◆ ACTION ITEM
Reproduce the listing exactly. Omit pictures.

◆ DATA SECTION

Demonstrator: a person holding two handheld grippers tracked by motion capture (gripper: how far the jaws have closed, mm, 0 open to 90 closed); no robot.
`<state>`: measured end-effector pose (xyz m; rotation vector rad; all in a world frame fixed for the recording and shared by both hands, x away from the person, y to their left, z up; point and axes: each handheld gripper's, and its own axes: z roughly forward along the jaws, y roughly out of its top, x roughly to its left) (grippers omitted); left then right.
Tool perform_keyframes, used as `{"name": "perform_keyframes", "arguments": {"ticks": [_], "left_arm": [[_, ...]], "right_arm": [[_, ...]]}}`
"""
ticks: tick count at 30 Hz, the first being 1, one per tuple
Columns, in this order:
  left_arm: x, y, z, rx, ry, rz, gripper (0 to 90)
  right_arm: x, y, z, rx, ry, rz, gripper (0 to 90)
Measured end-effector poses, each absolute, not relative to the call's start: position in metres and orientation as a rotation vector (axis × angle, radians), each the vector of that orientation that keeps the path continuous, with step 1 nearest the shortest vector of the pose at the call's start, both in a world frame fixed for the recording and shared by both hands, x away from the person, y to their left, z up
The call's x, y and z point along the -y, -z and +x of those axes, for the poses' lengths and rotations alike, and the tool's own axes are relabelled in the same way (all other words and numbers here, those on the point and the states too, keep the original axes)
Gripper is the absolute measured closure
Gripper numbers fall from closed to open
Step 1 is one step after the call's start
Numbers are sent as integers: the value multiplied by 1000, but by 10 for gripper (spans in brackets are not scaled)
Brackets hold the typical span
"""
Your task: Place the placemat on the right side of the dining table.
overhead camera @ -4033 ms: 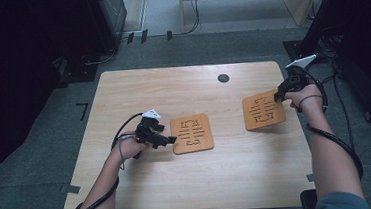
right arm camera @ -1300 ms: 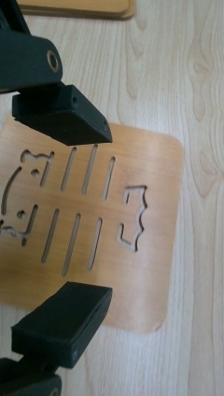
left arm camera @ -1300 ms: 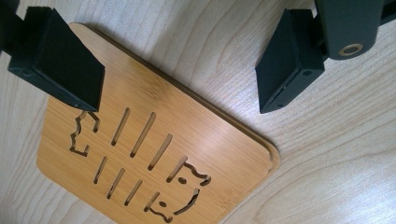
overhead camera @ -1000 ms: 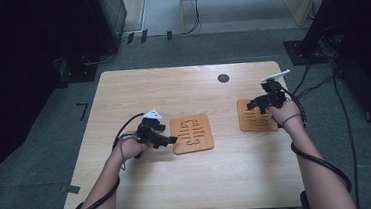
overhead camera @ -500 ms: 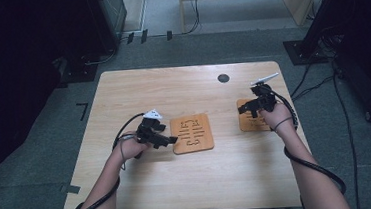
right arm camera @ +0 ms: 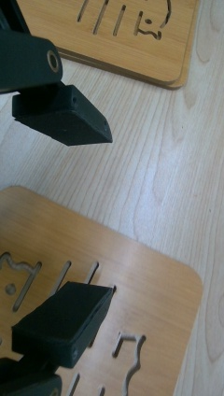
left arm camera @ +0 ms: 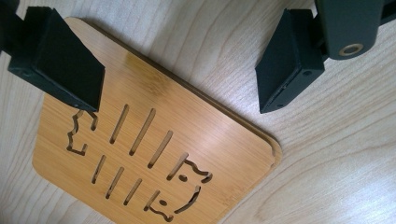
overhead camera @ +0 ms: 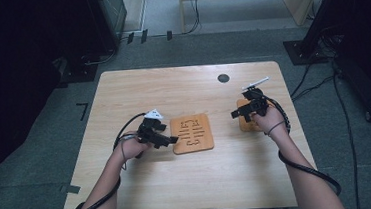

◆ WRITTEN ANSWER
Demonstrator: a person holding two handheld grippers tracked by motion capture (gripper: how far the jaws have closed, mm, 0 open to 90 closed); no robot.
`<state>`: measured end-effector pose (xyz m; rotation vector rad; all in a world frame fixed for the recording and shared by both hands, x away from the person, y to their left, z up; point and axes: each handheld gripper's, and its own axes: z roughly forward along the jaws, y roughly out of its top, x roughly to its left) (grippers omitted); left then right.
Tool perform_keyframes, used as `{"name": "perform_keyframes", "arguments": {"ticks": [_], "left_arm": [[_, ...]], "right_arm": [[_, ...]]}}`
"""
ticks: tick count at 30 Hz, the first being 1, one per tuple
Columns, in this order:
  left_arm: x, y, z, rx, ry, rz, gripper (0 to 90)
  right_arm: x, y, z, rx, ry, rz, gripper (0 to 90)
Measured end-effector poses, each absolute, not relative to the call's start: position in metres and orientation as a rotation vector (axis × angle, radians), each the vector of that orientation that keeps the path continuous, with step 1 nearest the shortest vector of the pose at the call's start, both in a world frame fixed for the recording and shared by both hands, x away from the person, y to their left, z up
The call's x, y and z point along the -y, -z and +x of those axes, for the poses' lengths and rotations alike, and the tool's own axes are relabelled in the same way (all other words and numbers here, those on the point and the states too, keep the original axes)
Gripper is the absolute measured closure
Gripper numbers fall from closed to open
Step 1 is one step after the call's start
Numbers are sent as integers: the value multiplied by 1000, but by 10 for gripper (spans in brackets are not scaled)
Brackets hold the typical span
"""
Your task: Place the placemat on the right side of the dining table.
overhead camera @ -4033 ms: 
right arm camera @ -1300 ms: 
left arm camera @ -1300 ms: 
overhead camera @ -1000 ms: 
overhead camera @ -500 ms: 
right arm camera @ +0 ms: 
left arm camera @ +0 ms: 
overhead camera @ +0 ms: 

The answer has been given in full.